Transcribe the data that follows, exactly and in full.

......

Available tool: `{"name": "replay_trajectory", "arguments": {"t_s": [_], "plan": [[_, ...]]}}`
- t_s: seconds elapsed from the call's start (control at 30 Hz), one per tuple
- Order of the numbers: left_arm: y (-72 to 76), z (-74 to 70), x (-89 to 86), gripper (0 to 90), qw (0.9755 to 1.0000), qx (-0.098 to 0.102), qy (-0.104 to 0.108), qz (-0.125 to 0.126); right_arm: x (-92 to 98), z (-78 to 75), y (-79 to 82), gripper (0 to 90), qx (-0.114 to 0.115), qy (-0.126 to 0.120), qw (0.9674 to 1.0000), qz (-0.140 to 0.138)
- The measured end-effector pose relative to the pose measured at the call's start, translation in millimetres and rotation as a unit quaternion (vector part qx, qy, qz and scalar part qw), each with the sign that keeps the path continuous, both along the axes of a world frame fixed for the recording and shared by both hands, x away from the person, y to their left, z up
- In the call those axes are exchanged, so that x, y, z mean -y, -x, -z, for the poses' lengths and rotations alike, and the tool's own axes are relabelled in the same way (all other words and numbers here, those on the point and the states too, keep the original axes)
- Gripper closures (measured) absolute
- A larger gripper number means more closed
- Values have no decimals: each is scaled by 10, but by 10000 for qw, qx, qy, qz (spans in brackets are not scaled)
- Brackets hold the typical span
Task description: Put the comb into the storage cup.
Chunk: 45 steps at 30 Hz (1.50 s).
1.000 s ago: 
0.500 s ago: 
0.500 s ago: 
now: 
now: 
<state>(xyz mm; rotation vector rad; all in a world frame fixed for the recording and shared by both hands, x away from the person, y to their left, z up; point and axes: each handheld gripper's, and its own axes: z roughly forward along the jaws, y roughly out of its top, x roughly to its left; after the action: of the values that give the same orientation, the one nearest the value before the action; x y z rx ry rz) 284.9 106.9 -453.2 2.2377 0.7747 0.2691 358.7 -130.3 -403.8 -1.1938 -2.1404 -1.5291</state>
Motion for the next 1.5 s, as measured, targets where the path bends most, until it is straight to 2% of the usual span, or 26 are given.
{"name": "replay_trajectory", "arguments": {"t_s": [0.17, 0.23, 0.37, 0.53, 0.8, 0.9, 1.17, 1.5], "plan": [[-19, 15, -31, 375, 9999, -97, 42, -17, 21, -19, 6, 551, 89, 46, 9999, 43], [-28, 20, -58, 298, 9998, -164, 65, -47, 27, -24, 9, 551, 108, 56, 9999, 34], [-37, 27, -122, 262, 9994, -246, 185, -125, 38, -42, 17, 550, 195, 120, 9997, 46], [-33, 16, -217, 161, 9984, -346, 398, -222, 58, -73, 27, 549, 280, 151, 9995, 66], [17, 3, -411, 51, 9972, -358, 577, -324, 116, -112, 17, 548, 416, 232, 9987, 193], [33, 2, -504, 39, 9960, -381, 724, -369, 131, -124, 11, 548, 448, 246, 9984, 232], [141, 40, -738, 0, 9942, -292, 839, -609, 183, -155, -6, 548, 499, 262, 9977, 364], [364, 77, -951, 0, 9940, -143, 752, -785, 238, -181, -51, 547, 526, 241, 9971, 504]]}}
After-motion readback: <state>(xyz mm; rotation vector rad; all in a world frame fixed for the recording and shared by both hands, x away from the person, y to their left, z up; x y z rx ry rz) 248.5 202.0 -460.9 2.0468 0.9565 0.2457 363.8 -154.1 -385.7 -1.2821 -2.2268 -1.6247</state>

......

**Your solution**
Available tool: `{"name": "replay_trajectory", "arguments": {"t_s": [_], "plan": [[_, ...]]}}`
- t_s: seconds elapsed from the call's start (control at 30 Hz), one per tuple
- Order of the numbers: left_arm: y (-72 to 76), z (-74 to 70), x (-89 to 86), gripper (0 to 90), qw (0.9755 to 1.0000), qx (-0.098 to 0.102), qy (-0.104 to 0.108), qz (-0.125 to 0.126); right_arm: x (-92 to 98), z (-78 to 75), y (-79 to 82), gripper (0 to 90), qx (-0.114 to 0.115), qy (-0.126 to 0.120), qw (0.9674 to 1.0000), qz (-0.140 to 0.138)
- The measured end-effector pose relative to the pose measured at the call's start, translation in millimetres and rotation as a unit quaternion (vector part qx, qy, qz and scalar part qw), each with the sign that keeps the path continuous, both along the axes of a world frame fixed for the recording and shared by both hands, x away from the person, y to their left, z up
- In the call those axes are exchanged, so that x, y, z mean -y, -x, -z, for the poses' lengths and rotations alike, and the tool's own axes are relabelled in the same way (all other words and numbers here, those on the point and the states too, keep the original axes)
- Gripper closures (measured) absolute
- A larger gripper number means more closed
- Values have no decimals: each is scaled by 10, but by 10000 for qw, qx, qy, qz (spans in brackets are not scaled)
- Brackets hold the typical span
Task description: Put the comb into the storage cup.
Chunk: 45 steps at 30 Hz (1.50 s).
1.000 s ago: 
0.500 s ago: 
0.500 s ago: 
now: 
now: 
<state>(xyz mm; rotation vector rad; all in a world frame fixed for the recording and shared by both hands, x away from the person, y to their left, z up; point and axes: each handheld gripper's, and its own axes: z roughly forward along the jaws, y roughly out of its top, x roughly to its left; after the action: of the values that give the same orientation, the one nearest the value before the action; x y z rx ry rz) 284.9 106.9 -453.2 2.2377 0.7747 0.2691 358.7 -130.3 -403.8 -1.1938 -2.1404 -1.5291</state>
Motion for the next 1.5 s, as measured, targets where the path bends most, until it is straight to 2% of the usual span, or 26 are given.
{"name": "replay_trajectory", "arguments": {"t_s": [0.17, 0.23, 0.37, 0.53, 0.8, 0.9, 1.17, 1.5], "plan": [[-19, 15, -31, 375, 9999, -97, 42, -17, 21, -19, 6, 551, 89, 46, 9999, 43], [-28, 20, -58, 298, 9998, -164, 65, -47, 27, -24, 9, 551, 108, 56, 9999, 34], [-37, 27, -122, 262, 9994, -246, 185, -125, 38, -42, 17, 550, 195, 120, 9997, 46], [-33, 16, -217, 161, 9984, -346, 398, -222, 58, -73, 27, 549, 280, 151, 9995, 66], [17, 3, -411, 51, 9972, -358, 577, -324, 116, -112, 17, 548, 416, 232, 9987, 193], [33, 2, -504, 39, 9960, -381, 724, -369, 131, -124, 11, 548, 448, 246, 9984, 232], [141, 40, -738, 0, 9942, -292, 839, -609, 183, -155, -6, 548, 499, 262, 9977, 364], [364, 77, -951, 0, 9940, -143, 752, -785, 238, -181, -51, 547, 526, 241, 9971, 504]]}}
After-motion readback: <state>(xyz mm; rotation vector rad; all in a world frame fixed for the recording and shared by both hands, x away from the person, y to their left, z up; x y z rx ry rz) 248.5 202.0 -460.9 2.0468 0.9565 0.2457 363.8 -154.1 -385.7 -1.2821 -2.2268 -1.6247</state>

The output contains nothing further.